General Motors is heading for a fresh confrontation with its European trade unions and workforce after a report that it was considering closing two of Opel’s plants in Germany and the UK.
Under a restructuring plan negotiated in 2009-10, GM closed Opel’s plant in Antwerp and cut 8,300 staff in Europe. As part of that plan, unions agreed to shoulder €265m worth of cost savings a year until 2014.
But the Wall Street Journal reported that GM executives were preparing a new plan for the carmaker’s lossmaking European operation. It said that GM was considering closing its plants in Bochum, Germany and Ellesmere Port, England.
Opel’s works council said on Wednesday that it had not been informed of any plans to close plants, which they said would violate their existing agreements with GM. “These rule out the closure of plants and compulsory redundancies for all European sites until the end of 2014,” Wolfgang Schäfer-Klug, the body’s chairman, said.
Opel’s management said only that it “needs to operate profitably in a challenging environment,” and was discussing options, but would not comment further on its plans.
The leaking of GM’s deliberations in Detroit, if true, will reopen raw wounds at Opel, based in Rüsselsheim near Frankfurt. Workers there still nurse bad memories of GM’s failed attempt to sell Opel to a Canadian-Russian group in 2009.
GM wanted state aid to restructure and sell Opel, and the negotiation turned into a tug-of-war within the company’s European workforce and among governments offering state aid for the deal over where the cuts would fall.
GM abandoned the sale, infuriating its union leadership, which wanted to restore Opel’s status as a standalone German carmaker. The fracas damaged Opel’s market share in Germany, its biggest market, and contributed to Fritz Henderson’s departure as chief executive in December 2009.

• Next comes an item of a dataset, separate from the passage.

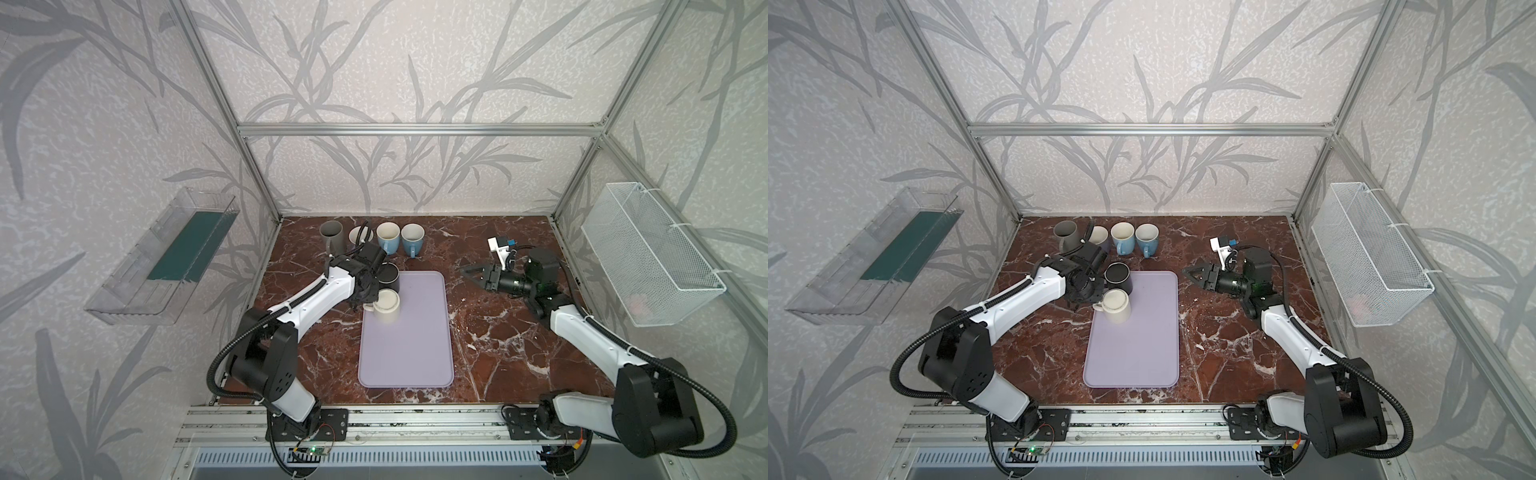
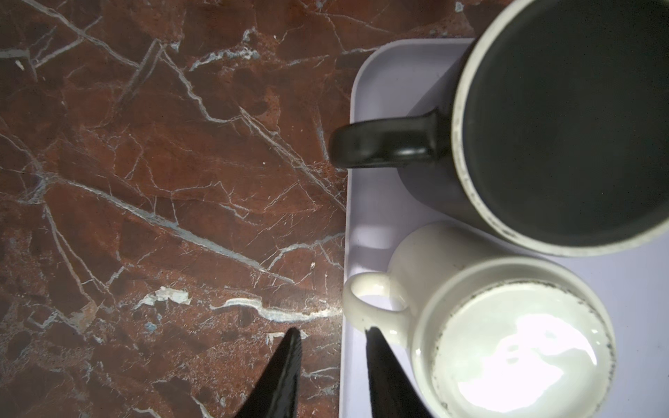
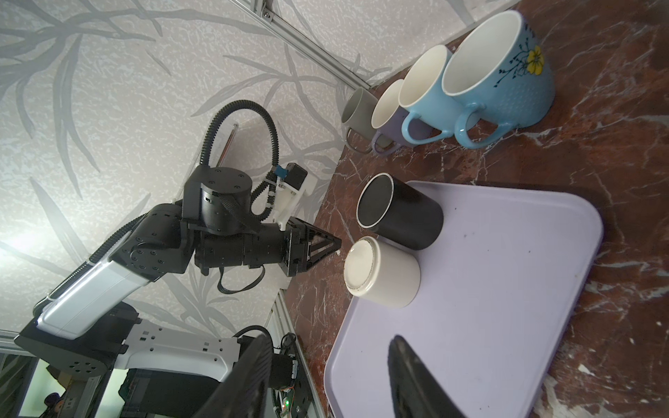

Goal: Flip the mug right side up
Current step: 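Move the left gripper over the black mug on the tray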

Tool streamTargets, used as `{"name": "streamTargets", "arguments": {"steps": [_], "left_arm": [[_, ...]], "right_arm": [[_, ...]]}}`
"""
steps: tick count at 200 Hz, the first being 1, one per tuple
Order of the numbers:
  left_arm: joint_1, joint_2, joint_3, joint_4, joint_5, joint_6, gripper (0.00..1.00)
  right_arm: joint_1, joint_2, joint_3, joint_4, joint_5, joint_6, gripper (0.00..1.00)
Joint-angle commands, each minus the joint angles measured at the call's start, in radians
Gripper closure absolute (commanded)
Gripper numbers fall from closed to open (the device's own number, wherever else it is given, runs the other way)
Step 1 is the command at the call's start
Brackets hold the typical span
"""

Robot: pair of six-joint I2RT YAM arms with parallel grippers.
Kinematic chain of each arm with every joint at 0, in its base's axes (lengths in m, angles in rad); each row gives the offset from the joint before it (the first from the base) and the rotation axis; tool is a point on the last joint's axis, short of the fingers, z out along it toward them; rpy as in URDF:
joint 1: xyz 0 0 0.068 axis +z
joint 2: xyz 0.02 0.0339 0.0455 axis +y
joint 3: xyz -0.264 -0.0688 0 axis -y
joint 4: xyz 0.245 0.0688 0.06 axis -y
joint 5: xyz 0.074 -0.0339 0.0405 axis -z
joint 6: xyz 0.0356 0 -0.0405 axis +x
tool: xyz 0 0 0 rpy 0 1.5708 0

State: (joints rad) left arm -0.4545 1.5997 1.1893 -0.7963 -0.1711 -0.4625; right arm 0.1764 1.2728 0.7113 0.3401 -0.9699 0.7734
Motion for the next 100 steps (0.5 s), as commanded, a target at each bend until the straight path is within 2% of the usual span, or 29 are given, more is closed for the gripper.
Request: {"name": "streamTargets", "arguments": {"steps": [1,100], "left_arm": [[0.021,0.023,-0.018,0.018,0.010,0.015,0.66],[0.076,0.001,0.029,0.036,0.084,0.031,0.65]], "right_arm": [[-0.002,-0.024,0.024,-0.005,-0.010,-0.014,0.47],[-0.003,-0.013,0.032,-0.010,-0.014,-0.022,0.47]]}}
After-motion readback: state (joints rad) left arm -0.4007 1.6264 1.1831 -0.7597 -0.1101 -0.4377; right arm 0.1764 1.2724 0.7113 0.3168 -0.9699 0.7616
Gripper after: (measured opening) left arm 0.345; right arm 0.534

Over the past year, GM’s European employees have been baffled or angered by reports citing unnamed GM sources saying that the Detroit carmaker might put Opel up for sale again.

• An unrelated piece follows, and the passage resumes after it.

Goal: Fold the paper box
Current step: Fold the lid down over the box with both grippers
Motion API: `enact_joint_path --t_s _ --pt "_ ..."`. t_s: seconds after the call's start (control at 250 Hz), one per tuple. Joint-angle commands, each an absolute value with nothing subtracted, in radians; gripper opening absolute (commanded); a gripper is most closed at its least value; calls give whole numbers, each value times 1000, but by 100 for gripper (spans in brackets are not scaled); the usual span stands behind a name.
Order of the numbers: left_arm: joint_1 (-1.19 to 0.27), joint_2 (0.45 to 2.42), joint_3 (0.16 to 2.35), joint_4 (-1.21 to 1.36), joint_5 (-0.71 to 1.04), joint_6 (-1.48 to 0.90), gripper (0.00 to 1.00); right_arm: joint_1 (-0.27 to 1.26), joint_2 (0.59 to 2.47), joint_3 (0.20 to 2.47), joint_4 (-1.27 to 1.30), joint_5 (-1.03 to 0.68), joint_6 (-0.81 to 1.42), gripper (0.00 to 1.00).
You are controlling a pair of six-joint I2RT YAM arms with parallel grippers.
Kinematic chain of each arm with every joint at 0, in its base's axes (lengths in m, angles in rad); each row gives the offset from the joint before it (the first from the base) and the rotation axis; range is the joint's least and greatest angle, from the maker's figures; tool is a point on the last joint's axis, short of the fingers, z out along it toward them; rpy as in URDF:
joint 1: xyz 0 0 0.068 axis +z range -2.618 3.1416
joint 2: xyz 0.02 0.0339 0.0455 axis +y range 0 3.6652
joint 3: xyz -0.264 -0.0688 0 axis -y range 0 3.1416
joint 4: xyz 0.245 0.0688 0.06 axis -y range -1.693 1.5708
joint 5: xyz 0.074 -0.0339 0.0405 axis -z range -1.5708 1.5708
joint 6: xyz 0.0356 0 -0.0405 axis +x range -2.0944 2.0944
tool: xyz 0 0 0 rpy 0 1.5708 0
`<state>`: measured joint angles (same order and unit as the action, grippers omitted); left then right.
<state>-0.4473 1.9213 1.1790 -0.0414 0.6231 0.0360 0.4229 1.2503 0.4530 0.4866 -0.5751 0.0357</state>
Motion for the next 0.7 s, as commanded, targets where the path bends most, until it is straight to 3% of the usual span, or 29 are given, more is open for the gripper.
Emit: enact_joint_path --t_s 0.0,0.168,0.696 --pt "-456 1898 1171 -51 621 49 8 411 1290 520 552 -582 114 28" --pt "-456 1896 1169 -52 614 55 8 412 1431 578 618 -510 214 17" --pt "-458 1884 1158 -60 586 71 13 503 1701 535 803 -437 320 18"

“These rumours keep being started,” Rainer Einenkel, Opel works council head for the Bochum plant, told Germany’s WAZ media group. “It is certainly a question who is deliberately damaging the business like this.”
Mr Einenkel and officials at Britain’s Unite union did not respond to requests for comment on Wednesday.
Unlike most of its similarly hard-pressed rivals, including Fiat and Renault, Opel has only negligible sales outside western Europe’s structurally declining car market. The unit is expected to report a significant fourth-quarter loss when GM discloses financial results next week.
Among Opel’s European competitors, France’s PSA Peugeot Citroën is cutting 6,000 jobs and came under fire recently after a leaked report that it might close its plant in Aulnay, outside Paris. Sergio Marchionne, chief executive of Fiat, last week disclosed a €500m loss for 2011 at the Italian group’s core European mass-market business.
Steve Girsky, GM’s vice-chairman and Opel’s chairman since November, is putting together a new board for the unit comprising senior figures from the carmaker including Dan Ammann, chief financial officer, and Mary Barra, GM’s head of global product development.
The shake-up has fuelled speculation that GM is preparing a second major restructuring of its European arm. “This would indicate that the company is foreseeing some major industrial unrest as a result of the expected restructuring plan,” IHS Global Insight analyst Tim Urquhart wrote on Wednesday.